### Data listing
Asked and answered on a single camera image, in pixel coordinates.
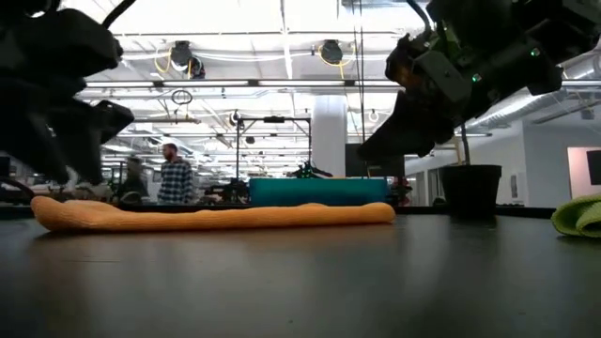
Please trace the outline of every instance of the folded towel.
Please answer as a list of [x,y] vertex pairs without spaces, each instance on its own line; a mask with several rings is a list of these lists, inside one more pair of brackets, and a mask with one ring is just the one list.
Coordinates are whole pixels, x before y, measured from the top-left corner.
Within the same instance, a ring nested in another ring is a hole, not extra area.
[[601,195],[580,197],[558,207],[551,220],[562,234],[601,238]]
[[38,196],[31,202],[36,219],[51,231],[174,231],[228,228],[391,223],[394,209],[384,203],[362,207],[256,207],[189,213],[129,212],[94,201],[60,203]]

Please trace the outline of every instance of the pillar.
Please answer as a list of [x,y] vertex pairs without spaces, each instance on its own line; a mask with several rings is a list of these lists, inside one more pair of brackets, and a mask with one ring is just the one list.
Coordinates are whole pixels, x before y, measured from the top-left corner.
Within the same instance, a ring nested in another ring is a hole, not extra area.
[[312,114],[313,164],[335,177],[345,176],[347,98],[316,96]]

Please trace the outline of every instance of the dark table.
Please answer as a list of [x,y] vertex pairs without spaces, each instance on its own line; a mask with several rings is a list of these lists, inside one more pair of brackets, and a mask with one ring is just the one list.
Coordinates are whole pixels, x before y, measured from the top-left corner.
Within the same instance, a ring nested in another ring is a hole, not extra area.
[[57,236],[0,223],[0,337],[598,337],[601,242],[545,220]]

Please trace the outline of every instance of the green cloth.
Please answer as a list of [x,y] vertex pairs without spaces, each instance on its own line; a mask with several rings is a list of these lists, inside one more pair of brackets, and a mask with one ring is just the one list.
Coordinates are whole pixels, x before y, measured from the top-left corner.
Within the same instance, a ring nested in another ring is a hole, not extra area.
[[562,234],[601,238],[601,195],[580,197],[558,207],[551,220]]

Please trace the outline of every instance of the teal box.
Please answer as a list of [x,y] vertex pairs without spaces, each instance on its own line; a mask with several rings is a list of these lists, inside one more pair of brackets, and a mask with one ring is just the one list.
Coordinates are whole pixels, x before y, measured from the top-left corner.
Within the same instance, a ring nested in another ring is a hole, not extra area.
[[362,206],[385,202],[388,192],[385,179],[320,178],[252,178],[249,190],[255,207]]

### Your instructions
Check every line of the data above for the string "outline", and copy those that have it.

### Task result
Please trace the outline of every instance of the folded towel.
Please trace the outline of every instance of the pillar.
Please trace the outline of every instance of the dark table.
Please trace the outline of every instance of the green cloth.
Please trace the outline of every instance of the teal box.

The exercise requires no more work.